Here’s a basic Hello World in Bash that includes a simple function such that it could be sourced from your .bashrc.

But First …

Step by Step

Navigate using cd to a place to create your Bash files. Usually this will be your $HOME/repos/codebook directory.

cd
cd repos/codebook

💬 Remember that cd with no arguments just takes you home.

Now make a directory for your Bash scripts and change into it.

mkdir bash
cd bash
pwd
/home/rob/repos/codebook/bash

Notice that there is nothing in here (as expected).

ls

Nothing. Good.

Now let’s touch a file to create it.

touch hello
ls -l
-rw-r--r-- 1 rob rob 0 May 17 19:07 hello

Notice that those permissions don’t have any x in them. That will be something we deal with later. For now, this is just a readable and writable text file like any other.

Let’s open it up and edit it. Use vi hello or code -r . depending on your preference.

Now add the following simple echo statement.

echo hello world

Notice you don’t need anything but hello and world. This is a special way that echo makes it really easy to print stuff out to the terminal command line.

Now let’s run it.

Exit your editor or open another terminal.

bash hello
hello world

You might be wondering why bash is needed. Our text file hello is just a text file. We need to make it into a script.

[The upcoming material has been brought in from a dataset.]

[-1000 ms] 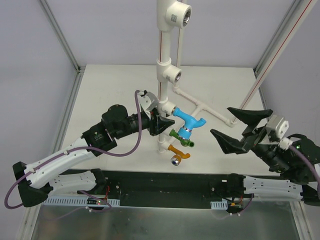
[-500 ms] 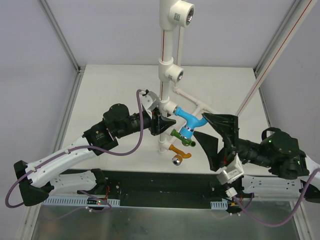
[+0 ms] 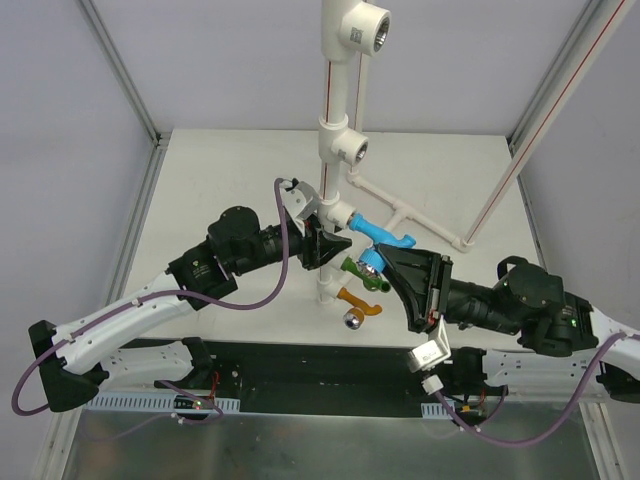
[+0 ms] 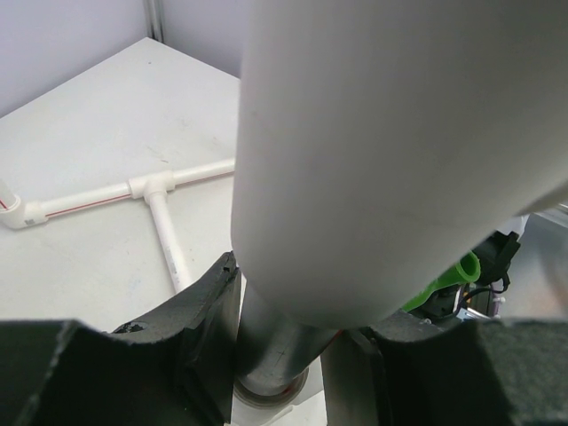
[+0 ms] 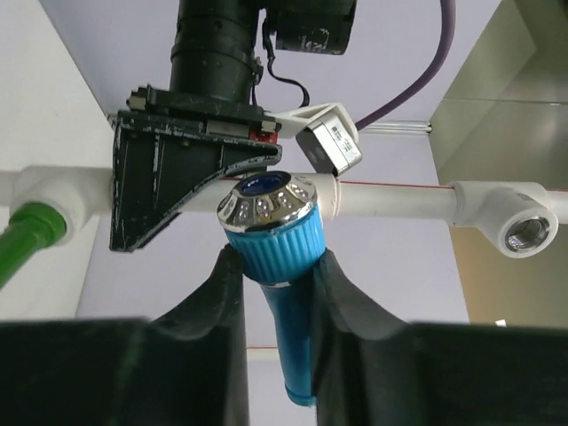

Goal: Install the water faucets
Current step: Screw the water faucet onto the adaptor.

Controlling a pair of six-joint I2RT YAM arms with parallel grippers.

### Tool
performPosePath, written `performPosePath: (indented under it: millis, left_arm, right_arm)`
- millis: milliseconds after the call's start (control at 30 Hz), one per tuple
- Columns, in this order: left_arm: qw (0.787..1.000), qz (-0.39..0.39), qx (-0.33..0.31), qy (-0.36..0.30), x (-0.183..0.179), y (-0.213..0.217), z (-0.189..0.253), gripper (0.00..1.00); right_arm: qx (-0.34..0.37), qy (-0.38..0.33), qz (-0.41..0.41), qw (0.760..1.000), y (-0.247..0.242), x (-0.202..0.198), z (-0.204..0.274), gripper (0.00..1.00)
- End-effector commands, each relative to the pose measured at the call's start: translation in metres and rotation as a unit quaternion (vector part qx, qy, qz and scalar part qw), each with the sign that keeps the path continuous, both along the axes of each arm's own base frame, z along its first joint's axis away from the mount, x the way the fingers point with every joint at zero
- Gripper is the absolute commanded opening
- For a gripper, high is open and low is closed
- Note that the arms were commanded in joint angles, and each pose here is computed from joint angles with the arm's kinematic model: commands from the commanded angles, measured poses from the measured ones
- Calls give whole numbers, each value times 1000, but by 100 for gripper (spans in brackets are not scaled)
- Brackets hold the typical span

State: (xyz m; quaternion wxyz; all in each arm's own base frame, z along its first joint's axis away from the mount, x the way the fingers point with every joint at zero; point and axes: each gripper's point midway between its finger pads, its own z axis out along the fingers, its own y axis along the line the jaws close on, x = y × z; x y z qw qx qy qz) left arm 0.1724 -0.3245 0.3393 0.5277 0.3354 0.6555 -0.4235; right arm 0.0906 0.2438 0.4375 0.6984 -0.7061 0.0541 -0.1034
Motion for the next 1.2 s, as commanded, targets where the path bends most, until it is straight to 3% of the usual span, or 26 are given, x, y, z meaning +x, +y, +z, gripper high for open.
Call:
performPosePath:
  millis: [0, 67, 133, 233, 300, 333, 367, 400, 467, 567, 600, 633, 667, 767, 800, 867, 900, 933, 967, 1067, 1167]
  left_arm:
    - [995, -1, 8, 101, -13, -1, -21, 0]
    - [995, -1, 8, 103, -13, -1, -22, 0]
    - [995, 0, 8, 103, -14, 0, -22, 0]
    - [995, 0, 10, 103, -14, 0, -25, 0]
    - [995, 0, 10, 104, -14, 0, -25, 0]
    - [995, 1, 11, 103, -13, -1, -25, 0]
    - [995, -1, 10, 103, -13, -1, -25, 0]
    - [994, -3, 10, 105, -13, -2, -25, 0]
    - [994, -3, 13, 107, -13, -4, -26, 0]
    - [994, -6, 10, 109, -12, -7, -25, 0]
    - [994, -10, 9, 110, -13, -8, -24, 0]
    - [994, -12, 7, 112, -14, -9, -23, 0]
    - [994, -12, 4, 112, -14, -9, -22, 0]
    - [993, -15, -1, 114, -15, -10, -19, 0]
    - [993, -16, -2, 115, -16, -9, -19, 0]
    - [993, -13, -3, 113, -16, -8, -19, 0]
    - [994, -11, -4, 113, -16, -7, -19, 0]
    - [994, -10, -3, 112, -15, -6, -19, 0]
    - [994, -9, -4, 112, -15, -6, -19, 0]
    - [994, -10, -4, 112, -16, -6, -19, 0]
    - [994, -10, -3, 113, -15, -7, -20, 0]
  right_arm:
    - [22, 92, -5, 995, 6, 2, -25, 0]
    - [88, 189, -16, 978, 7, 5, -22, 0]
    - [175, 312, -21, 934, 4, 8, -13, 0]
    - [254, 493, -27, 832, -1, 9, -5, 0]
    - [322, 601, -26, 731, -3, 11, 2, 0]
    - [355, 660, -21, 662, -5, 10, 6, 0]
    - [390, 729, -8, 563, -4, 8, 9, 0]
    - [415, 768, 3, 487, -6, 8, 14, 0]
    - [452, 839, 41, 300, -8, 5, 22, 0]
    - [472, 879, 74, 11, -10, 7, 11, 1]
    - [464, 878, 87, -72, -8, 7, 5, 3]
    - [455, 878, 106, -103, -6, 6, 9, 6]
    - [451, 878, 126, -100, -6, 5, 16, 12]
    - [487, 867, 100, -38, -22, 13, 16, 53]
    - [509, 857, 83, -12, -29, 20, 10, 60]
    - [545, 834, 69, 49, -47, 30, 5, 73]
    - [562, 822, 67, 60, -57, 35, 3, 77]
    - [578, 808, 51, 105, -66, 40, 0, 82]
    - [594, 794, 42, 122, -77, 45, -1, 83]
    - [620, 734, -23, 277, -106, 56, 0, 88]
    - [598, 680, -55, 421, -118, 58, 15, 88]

To do this we first have to change the permission mode on the file. Here’s how. The ls -l will show us the changes.

chmod +x hello
ls -l hello
-rwxr-xr-x 1 rob rob 18 May 17 19:56 hello

Notice the xs in everything.

Maybe you also noticed that the color of the file changed, this is because you terminal is help you out by showing you scripts and programs that can be executed.

Now that it has execute permission you can just run it without bash in front. But we still have to indicate we want to run this script right here. That is what the ./ means.

./hello

You should see it work.

There’s one last thing we should always do for scripts. It’s called the shebang line.

Open your script up again and add the following to the first line. Put a blank line for good style.

#!/bin/bash

echo hello world

Now close and run it again.

Congratulations you have written your first Bash script!